RECORD EXTRACTS -
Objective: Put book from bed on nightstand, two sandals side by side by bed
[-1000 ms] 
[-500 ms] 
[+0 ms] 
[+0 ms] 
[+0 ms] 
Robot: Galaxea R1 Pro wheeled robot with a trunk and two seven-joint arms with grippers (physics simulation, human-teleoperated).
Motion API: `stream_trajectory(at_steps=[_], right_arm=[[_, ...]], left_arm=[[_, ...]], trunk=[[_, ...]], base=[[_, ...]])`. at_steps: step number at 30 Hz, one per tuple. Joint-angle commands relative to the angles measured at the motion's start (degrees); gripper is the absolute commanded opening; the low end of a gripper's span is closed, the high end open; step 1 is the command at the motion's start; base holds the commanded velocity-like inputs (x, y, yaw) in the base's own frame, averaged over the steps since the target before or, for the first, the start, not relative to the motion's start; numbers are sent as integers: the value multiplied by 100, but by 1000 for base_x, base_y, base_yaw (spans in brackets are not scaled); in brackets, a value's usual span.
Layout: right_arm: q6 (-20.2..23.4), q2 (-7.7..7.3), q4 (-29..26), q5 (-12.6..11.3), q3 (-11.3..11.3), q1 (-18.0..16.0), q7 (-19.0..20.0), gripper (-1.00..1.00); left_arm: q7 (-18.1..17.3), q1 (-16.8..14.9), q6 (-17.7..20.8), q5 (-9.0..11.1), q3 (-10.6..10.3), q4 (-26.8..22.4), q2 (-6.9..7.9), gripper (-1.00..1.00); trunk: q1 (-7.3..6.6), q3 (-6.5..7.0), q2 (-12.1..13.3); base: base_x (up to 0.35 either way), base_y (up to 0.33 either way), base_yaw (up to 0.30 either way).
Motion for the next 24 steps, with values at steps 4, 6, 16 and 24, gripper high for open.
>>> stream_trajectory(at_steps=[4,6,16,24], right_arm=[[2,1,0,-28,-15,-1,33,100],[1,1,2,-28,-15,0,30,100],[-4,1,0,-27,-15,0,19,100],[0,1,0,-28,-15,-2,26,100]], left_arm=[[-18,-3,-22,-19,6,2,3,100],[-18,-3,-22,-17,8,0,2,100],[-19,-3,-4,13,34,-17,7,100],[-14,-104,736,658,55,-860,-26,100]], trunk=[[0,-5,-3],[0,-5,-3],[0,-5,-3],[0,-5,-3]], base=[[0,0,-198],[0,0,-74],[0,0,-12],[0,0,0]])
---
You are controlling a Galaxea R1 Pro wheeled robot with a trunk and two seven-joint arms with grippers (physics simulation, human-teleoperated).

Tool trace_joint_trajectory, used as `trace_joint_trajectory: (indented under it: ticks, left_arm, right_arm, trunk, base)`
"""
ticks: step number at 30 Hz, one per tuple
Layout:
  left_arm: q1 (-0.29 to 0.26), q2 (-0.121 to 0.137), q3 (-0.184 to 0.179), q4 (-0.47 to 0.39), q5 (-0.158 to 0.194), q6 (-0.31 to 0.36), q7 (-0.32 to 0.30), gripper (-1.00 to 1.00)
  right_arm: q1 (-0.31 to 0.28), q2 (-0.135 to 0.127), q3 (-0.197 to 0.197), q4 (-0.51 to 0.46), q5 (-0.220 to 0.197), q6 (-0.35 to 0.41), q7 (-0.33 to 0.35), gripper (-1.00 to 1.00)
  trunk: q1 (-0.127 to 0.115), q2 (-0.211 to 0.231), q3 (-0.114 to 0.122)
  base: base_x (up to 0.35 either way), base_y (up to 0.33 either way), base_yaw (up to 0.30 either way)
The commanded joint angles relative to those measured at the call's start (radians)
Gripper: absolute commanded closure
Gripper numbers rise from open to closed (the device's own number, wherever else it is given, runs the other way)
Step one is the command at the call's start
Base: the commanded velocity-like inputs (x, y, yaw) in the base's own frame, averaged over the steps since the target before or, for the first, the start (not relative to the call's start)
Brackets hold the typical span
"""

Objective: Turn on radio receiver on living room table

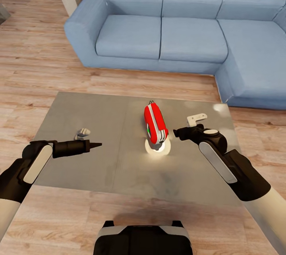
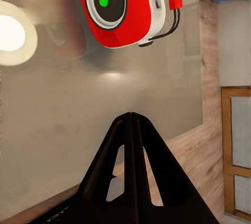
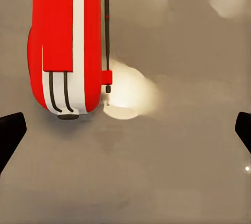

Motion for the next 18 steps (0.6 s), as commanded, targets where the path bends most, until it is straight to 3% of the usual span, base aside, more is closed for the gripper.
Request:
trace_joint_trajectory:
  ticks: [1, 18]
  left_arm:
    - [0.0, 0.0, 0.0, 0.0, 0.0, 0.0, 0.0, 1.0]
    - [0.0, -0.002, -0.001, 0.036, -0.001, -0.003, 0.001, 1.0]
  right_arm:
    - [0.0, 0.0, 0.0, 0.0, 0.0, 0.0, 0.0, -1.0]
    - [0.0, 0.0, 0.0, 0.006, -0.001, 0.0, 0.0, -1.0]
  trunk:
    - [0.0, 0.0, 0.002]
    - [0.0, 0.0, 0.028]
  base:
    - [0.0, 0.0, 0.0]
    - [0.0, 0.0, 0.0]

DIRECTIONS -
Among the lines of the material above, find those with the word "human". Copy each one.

YOUR RESPONSE -
Robot: Galaxea R1 Pro wheeled robot with a trunk and two seven-joint arms with grippers (physics simulation, human-teleoperated).
You are controlling a Galaxea R1 Pro wheeled robot with a trunk and two seven-joint arms with grippers (physics simulation, human-teleoperated).

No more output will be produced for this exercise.